Alarming but not nearly as alarmist as its detractors have claimed, An Inconvenient Truth's claims have been universally seconded by scientists not funded by oil and coal interests. With a mix of slides, graphs, and computer graphics, Gore describes how we got where we are and what the current course -- if not corrected -- holds, with a worst-case scenario of melting polar ice caps and a 20-foot rise in sea level that would -- in the distant but not unforeseeable future -- sink high-population areas (including much of Florida and Manhattan) around the globe. On this subject Gore comes across as a -- yes, uncharismatic -- preacher with a path to the promised land: "We know how to fix it," Gore says. "We have everything we need, save perhaps political will. And in America, that's a renewable resource."

Though Gore has so far deflected questions about running for high office in 2008 (or beyond), An Inconvenient Truth balances messenger and message more than it might, making a case as much for Gore's value as leader than for the reduction of carbon emissions.

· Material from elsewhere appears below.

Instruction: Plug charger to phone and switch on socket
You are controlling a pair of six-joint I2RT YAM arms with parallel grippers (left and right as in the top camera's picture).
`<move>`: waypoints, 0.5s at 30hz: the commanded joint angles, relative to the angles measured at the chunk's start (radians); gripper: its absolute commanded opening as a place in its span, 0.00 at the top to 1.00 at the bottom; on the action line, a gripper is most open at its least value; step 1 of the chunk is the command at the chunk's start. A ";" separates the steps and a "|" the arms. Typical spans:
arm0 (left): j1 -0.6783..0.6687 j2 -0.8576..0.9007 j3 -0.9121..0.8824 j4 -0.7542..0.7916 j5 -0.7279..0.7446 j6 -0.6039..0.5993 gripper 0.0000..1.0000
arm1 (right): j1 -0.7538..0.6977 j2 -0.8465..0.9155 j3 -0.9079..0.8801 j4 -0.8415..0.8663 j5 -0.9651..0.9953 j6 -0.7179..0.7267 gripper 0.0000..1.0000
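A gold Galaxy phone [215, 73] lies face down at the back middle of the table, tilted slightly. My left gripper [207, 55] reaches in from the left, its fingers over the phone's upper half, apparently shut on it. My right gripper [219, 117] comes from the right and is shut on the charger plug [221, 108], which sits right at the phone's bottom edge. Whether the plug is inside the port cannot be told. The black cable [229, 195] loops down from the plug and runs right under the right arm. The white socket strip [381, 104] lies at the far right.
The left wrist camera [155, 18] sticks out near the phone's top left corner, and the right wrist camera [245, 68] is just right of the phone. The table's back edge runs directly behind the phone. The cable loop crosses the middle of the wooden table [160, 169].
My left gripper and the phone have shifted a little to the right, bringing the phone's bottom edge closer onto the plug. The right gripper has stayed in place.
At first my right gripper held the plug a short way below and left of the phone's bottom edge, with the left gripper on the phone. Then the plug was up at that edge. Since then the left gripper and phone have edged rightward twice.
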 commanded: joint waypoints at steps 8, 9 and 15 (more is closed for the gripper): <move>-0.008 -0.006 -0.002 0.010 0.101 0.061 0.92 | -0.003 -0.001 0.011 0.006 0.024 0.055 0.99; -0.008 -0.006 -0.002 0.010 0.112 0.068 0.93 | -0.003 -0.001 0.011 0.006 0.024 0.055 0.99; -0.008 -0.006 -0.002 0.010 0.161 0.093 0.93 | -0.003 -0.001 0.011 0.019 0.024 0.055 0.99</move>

But I don't mind the political undercurrents of this supposedly nonpartisan film. Gore is most striking when asking the rhetorical question: "Is it possible we should prepare for other threats besides terrorists?" And he's most damning when comparing the reaction to global warming to the reaction by tobacco companies when their product was linked to cancer: the attempt to "reposition global warming as theory rather than fact."

Gore contrasts scientific journals -- which are unanimous on the impact of global warming and its causes -- with the popular press' insistence on a "balance" that doesn't exist. Global warming may be a nonpolitical issue, but all the noise and bluster surrounding that issue and this movie makes a very political question unavoidable: When did the scientific method become a liberal conspiracy?